We haven't started the PPS yet...we start July 1st, but I did want to respond to your notation about blood draws, etc.  As an FQHC you should not be billing those services unless they are done in conjunction with an E/M service.  Anything performed by a nurse is "non-billable" unless performed at the same time as a MD encounter.  As en example, if a patient came in and saw the nurse to have blood drawn only then you can't bill those services to Medicare.  If they saw an MD for a 99212 and also saw the nurse to have blood drawn then you would include the blood draw.  

You can still bill procedures (i.e. wart removals or lesion removals) and Medicare will cover them if they are medically necessary.  Allergy shots run along the same line as the blood draw.  If they are given in conjunction with a clinician encounter then they can be included on the claim.  If the patient sees the nurse only then they can not be billed.  

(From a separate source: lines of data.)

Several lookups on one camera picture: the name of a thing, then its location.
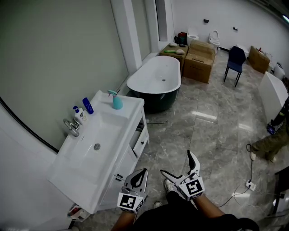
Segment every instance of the blue chair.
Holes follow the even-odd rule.
[[[241,73],[242,73],[242,65],[245,61],[246,61],[246,56],[245,56],[243,49],[241,49],[237,46],[233,46],[232,49],[229,51],[229,60],[227,63],[224,82],[227,78],[227,74],[228,74],[229,69],[237,71],[238,75],[237,75],[236,80],[235,80],[235,81],[237,81],[235,84],[235,87],[236,87],[236,85],[239,81],[239,78],[241,76]]]

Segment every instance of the power strip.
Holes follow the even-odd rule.
[[[249,183],[249,180],[246,182],[246,187],[249,188],[251,191],[255,191],[256,185],[252,182]]]

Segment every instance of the bathroom vanity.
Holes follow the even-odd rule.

I'm not sure how all FQHC clinics work, but I know we have certain charges that are not included in our FQHC services but we can still bill them to Medicare but we have a separate NPI that they have to be billed under.  This is how we bill a lot of our diagnostic ancillary services (i.e. A1c testing, flu testing, urinalysis, PFTs, etc.)

I hope this helps.


----------



## tamil_u (Oct 16, 2015)

*Fqhc*

I work for an FQHC and you cannot bill out procedures alone, they must have one of the accepted codes (usually an E/M code) with the procedure. If the patient comes in and only has a lesion removed, Medicare will not pay this under the FQHC, however if there is an office visit level in addition to the procedure you can bill it. 

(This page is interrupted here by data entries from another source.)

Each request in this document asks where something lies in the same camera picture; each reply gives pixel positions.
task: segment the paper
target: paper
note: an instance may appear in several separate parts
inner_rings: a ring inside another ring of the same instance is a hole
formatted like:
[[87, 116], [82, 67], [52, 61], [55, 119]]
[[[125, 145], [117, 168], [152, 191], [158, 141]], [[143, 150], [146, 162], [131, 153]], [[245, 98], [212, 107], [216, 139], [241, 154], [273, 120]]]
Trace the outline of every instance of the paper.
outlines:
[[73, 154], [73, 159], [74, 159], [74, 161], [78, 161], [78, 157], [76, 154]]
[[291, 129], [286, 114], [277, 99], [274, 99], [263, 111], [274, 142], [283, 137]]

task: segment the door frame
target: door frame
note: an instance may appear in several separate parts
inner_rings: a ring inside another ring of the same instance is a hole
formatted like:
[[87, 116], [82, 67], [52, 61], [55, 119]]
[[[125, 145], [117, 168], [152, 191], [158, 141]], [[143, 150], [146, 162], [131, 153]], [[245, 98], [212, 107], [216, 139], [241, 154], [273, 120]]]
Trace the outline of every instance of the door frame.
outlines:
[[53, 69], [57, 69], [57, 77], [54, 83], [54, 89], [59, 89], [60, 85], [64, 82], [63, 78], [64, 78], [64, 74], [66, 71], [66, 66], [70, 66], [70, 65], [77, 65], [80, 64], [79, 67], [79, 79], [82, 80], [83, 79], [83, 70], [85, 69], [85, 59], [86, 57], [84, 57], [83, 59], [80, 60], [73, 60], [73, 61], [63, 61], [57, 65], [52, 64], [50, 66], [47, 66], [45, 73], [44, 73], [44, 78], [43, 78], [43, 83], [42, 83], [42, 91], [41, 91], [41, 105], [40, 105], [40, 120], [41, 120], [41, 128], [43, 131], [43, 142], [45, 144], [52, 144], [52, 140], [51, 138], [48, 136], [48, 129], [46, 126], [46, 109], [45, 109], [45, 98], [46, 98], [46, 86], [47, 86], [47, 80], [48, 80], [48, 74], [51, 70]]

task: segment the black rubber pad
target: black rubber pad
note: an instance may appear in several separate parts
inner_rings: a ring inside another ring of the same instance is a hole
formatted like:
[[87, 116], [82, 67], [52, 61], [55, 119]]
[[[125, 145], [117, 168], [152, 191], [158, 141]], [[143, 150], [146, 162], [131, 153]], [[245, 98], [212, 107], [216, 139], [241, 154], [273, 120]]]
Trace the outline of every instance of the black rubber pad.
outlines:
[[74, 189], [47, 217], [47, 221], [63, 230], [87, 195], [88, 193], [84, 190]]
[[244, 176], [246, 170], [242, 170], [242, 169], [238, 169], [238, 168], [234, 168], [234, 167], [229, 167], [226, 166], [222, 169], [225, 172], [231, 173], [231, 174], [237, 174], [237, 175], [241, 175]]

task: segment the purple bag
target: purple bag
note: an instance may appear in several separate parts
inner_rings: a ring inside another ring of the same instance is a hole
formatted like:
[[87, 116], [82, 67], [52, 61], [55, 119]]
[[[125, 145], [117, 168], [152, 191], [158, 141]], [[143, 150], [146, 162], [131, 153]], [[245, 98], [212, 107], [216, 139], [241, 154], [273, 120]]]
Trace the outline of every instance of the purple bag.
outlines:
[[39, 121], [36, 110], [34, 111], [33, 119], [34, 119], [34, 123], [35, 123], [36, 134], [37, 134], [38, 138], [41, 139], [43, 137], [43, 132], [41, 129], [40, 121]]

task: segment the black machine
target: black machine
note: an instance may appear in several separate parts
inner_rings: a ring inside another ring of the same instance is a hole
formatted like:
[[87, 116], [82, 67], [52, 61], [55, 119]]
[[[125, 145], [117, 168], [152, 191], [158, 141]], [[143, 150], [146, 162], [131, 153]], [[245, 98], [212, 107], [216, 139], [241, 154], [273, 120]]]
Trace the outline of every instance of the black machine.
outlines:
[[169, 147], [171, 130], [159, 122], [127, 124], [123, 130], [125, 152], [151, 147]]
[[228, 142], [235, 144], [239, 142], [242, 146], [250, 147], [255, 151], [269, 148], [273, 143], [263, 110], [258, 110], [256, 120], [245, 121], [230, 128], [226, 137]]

What I would like to know, is how do you explain the extra charges to a patient who thinks you are double billing or committing fraud by adding the PPS G codes onto the claim. Its impossible to explain in a way that people can understand.


----------



## amys2361 (Nov 2, 2015)

Would the blood draws, allergy shots be billed to the part B MAC?
I know technicals are to billed to the part B MAC?Example: the ekg technical 93005 vs.93010.


----------



## arrana (Mar 11, 2016)

Procedure codes don't "roll up" into any of the 5 G codes under Medicare PPS, so if the patient is coming in for the procedure only and there is no significant and separately identifiable service that warrants an E/M code in addition, you cannot bill the procedure. We tried all scenarios of submitting, none passed the Medicare edits - the claims were not accepted into their system. If you have a patient sign an ABN, and they select option A - that you will bill Medicare, the ABN is pointless because you cannot submit the claim. Unfortunately these services are adjusted off. We have a podiatrist who does mostly procedures, a dermatologist who is always removing something, and a couple of other providers who do a lot of joint injections and biopsies... We can't bill for any of it.

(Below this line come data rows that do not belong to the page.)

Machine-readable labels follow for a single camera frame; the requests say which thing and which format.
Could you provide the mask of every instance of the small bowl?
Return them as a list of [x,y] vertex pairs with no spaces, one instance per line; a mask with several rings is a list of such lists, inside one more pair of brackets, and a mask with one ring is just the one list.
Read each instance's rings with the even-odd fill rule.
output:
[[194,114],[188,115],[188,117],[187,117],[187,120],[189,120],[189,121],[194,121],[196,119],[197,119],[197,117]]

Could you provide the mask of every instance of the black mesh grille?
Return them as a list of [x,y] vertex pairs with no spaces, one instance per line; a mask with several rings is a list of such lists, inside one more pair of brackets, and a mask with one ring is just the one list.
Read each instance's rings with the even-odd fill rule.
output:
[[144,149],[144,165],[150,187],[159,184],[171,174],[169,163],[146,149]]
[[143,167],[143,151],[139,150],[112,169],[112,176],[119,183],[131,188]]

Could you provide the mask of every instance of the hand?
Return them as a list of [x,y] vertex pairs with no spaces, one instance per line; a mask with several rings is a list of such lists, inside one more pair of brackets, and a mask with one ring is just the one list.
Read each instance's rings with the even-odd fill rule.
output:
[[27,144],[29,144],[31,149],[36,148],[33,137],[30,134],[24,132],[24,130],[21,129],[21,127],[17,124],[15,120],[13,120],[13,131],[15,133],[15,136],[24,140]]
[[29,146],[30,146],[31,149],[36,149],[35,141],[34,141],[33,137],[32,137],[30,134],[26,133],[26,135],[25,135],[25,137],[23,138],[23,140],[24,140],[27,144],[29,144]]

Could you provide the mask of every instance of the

As for explaining to the patients who call upset about the charges, we do our best to tell them it is a new Medicare requirement, but Medicare is only paying on the G code. If they don't accept our answer, we advise them to call Medicare....

Oh the joys of FQHC!

Arrana


----------



## LeaHarris (Mar 17, 2016)

*More Information??*

Does anyone happen to have a link or know where to find on the CMS website about the guidelines of FQHC billing with Medicare?  It seems like everyone is having the same problems and I would like to learn more about them so I can educate my clinic.  We just transitioned to an FQHC in November.  Yikes!  It's like learning a whole new language!


----------



## arrana (May 3, 2016)

Check out this link... should tell you all you need to know about FQHC billing to Medicare.

https://www.cms.gov/Center/Provider-Type/Federally-Qualified-Health-Centers-FQHC-Center.html


----------